I tempi di Dafne

Concerto per due clavicembali e orchestra d’archi

prima esecuzione: 16-02-2012
organico: 2 clavicembali, archi
edizione: Sonzogno
durata: 22 min
luogo: Milano
esecutori: Salerno, Croci, Orchestra dei Pomeriggi Musicali di Milano - direttore Marco Guidarini
presso: Teatro Dal Verme
 

Recensione di Paolo Castagnone
Nel primo libro delle “Metamorfosi” Ovidio racconta che Apollo si vantava di saper tirare con l’arco come nessun altro. Cupido punì la sua presunzione colpendolo con una freccia e facendolo innamorare della bella ninfa Dafne; ma quest’ultima aveva consacrato la sua vita a Diana. L’amore di Apollo era irrefrenabile e Dafne dovette chiedere aiuto a suo padre Penéo, signore dei fiumi, il quale la trasformò in un albero di alloro pur di impedire ai due di congiungersi. Il dio dell’Olimpo, ormai impotente, rese la pianta sempreverde e la consacrò agli onori e all’arte.

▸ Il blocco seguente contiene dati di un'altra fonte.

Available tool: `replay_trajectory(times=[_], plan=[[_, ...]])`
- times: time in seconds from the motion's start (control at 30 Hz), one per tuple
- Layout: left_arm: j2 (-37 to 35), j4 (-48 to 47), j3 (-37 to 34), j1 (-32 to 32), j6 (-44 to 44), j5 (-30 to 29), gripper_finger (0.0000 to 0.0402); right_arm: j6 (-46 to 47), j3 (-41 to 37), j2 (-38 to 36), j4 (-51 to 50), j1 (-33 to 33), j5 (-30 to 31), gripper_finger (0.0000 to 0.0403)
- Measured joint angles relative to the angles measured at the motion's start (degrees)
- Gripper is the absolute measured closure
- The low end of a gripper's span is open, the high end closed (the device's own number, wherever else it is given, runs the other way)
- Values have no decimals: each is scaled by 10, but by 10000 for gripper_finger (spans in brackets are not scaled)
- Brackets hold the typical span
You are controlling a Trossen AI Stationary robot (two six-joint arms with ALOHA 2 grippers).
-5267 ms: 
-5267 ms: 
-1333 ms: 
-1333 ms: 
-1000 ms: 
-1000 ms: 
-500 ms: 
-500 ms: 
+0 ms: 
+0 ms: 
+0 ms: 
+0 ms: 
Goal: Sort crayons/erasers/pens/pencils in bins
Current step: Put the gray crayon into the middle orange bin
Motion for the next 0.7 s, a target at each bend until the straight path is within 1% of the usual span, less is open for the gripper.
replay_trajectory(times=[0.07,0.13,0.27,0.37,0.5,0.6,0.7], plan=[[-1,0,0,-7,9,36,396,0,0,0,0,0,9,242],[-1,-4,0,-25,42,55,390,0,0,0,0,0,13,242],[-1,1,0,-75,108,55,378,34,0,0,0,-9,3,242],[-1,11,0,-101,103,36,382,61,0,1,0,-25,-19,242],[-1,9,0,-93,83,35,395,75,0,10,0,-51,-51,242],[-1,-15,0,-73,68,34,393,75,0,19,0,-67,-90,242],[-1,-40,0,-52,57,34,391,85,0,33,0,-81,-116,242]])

Proprio a questo mito classico è intitolato il Concerto per due clavicembali di Carlo Galante, che così ci racconta la sua forma: «La canonica struttura tripartita vuole evocare il racconto mitologico: il primo movimento –  “Lieve” – è dedicato a Dafne ed ha un carattere tenero, con l’ordito clavicembalistico che accompagna i brevi motti melodici degli archi. Il seguente “Sostenuto” impersona il temperamento solare e terribile di Apollo, evocato da sequenze di accordi maggiori con l’aggiunta dell’ottava eccedente. L’ultima sezione, “Inseguimento e Metamorfosi”, è rapinosa nella prima parte – in cui si immagina l’inseguimento amoroso – ma si distende infine in una sorta di “passacaglia” quando Dafne si trasforma in albero. L’atmosfera si fa via via più rarefatta e tutti gli strumenti, con piccoli “tocchi”, ritrovano la loro primigenia “anima lignea”, compiendo essi stessi, metaforicamente, la metamorfosi della ninfa».

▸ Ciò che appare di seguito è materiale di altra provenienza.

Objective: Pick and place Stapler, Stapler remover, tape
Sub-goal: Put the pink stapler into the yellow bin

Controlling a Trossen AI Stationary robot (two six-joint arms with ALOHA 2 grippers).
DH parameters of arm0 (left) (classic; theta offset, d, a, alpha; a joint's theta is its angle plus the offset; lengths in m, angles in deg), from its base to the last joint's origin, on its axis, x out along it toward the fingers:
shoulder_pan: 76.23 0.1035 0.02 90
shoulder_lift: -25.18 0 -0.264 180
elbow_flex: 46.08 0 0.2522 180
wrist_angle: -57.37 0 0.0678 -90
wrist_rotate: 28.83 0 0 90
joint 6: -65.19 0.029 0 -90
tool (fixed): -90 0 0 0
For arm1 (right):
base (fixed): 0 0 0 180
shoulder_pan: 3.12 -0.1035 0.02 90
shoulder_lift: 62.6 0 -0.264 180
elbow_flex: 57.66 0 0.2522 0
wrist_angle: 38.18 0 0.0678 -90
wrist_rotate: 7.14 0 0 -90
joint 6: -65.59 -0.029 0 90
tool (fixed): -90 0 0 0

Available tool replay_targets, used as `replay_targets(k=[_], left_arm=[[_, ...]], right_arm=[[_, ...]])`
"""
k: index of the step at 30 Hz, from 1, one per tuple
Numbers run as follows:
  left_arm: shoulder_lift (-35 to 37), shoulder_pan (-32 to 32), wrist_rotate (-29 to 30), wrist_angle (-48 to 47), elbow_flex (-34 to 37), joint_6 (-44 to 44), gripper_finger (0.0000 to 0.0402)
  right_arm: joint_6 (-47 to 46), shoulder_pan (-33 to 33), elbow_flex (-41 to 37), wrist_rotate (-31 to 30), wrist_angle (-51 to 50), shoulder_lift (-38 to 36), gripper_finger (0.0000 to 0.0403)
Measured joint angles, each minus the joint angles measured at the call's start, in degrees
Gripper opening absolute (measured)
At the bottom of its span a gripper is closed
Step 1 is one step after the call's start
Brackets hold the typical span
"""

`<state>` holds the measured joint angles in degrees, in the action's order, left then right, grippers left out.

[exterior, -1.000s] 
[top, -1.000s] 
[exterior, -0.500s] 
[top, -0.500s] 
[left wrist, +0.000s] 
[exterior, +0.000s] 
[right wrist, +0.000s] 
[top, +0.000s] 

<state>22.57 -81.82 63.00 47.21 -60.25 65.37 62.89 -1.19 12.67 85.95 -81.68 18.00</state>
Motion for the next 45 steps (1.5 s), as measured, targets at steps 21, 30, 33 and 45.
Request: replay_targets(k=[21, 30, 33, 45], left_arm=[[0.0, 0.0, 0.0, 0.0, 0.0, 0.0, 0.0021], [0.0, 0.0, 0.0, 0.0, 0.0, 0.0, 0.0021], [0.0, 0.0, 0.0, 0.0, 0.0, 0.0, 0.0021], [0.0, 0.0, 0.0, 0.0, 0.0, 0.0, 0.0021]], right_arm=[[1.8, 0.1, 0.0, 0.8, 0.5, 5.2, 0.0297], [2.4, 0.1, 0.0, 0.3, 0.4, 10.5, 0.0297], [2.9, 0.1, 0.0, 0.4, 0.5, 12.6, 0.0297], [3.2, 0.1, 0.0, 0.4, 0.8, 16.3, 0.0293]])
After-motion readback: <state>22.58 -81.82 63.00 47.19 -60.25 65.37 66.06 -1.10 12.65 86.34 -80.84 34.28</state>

L’autore si ispira agli amati clavicembalisti francesi, da Couperin a Rameau, per legare elementi narrativi alla propria partitura e, a tale proposito, afferma che la musica non può raccontare ma solo evocare e, nella sua personale rilettura di questo mito, si aggiungono componenti estranee, che “contagiano” di quotidianità il sublime. «Dafne – afferma Galante – è per me una piccola e incantevole bambina (la mia amatissima figlia), a cui è dedicato questo concerto e che, nella mia immaginazione di compositore, trascolora nella ninfa amata da Apollo. Tutto è giocato sulla molteplicità di significati della parola “tempi”: sono contemporaneamente i “tempi” del mito, i “tempi” di una neonata, ma anche i “tempi” musicali in cui il “sortilegio” dell’evocazione si compie. “Tempo” è la parola chiave per mettere ordine a sollecitazioni tanto diverse: l’arcano racconto mitologico, i delicati movimenti di un’infante, le amate e antiche musiche, servono proprio a sospendere il Tempo, per approdare ad una dimensione metafisica in cui Passato e Presente non sono mai opposti».

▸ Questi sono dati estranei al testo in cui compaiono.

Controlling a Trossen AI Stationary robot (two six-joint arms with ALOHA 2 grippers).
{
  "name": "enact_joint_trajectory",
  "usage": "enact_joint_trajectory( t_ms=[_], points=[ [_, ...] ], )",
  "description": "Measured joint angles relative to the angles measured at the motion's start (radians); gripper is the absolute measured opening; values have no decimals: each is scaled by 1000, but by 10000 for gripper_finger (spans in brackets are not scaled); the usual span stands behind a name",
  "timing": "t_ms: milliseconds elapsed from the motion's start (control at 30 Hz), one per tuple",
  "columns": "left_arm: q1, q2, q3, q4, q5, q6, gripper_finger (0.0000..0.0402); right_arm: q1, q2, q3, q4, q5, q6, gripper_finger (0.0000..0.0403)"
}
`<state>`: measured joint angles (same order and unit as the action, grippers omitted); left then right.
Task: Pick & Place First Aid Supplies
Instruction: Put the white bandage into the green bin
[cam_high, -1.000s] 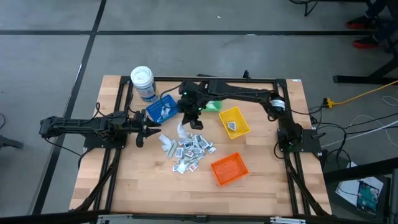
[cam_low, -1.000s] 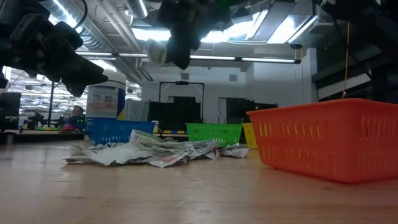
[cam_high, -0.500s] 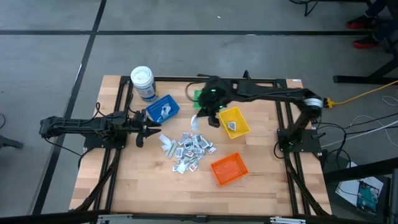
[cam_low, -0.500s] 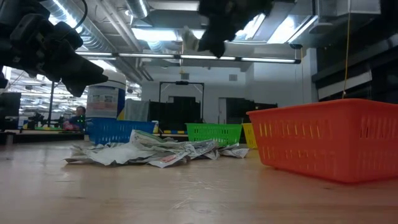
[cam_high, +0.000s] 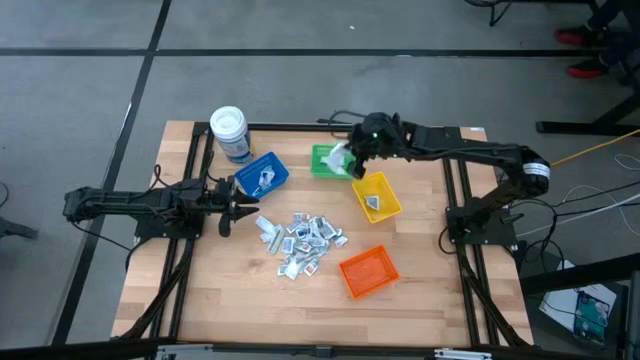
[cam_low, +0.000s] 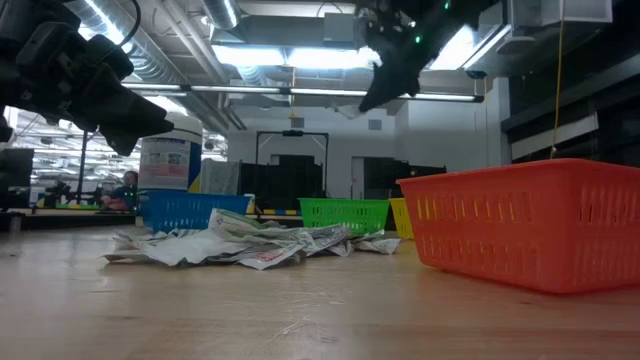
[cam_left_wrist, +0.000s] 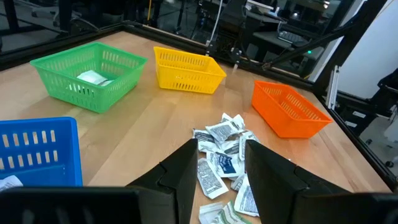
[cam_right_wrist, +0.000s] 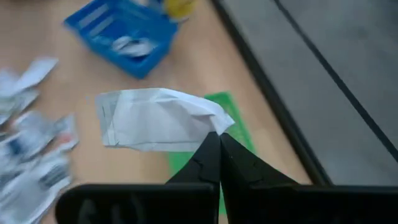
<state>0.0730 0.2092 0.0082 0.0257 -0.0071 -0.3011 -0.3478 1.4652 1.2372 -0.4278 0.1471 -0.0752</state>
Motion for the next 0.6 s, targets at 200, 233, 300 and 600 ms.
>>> enact_joint_trajectory(
  t_ms=[200,233,300,600],
  points=[
    [0,0,0,0,0,0,127,-81,56,-35,95,0,189,3],
    [0,0,0,0,0,0,127,-87,71,-35,97,0,218,3],
    [0,0,0,0,0,0,127,-96,102,-35,116,0,277,3],
    [0,0,0,0,0,0,127,-90,260,-35,170,-36,581,4]
  ],
)
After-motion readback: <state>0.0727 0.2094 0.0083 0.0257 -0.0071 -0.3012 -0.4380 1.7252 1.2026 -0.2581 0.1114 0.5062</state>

Parlando del passato in una dimensione storica è invece opportuno domandare a Carlo Galante quale sia il rapporto con la tradizione del concerto per clavicembalo: «Ho riflettuto a lungo per trovare sia una scrittura tastieristica originale, sia un’adeguata compilazione formale; durante il lavoro avevo sempre l’impressione che dopo i concerti di Bach – capolavori assoluti e sommo esempio di equilibrio tra i cembali solisti e l’orchestra – bisognasse ripensare un po’ tutto da capo. Il dilemma era: assecondare le specifiche peculiarità di questo nobile e antico strumento oppure, con un atto di forza, cambiarne radicalmente i connotati? Mi sentivo lontano dai lavori novecenteschi; il clavicembalo a cui fanno riferimento è uno strumento diverso – per esempio ha un suono molto più “aggressivo” – ed ha caratteristiche timbriche assai meno allettanti. Di conseguenza ho optato per la prima ipotesi, che mi è molto più congeniale: sono ripartito dal repertorio francese di fine Seicento, reinventando figure musicali e soluzioni strumentali tipiche di quella letteratura musicale. Non c’è però alcuna volontà di parodia: non indosso nessuna “maschera”, non mi acconcio con nessuna “parrucca”, il materiale musicale che uso è antico e moderno allo stesso tempo, si comporta come il DNA del nostro codice genetico, che contiene tutta la nostra storia ma dona il miracolo della vita ogni giorno».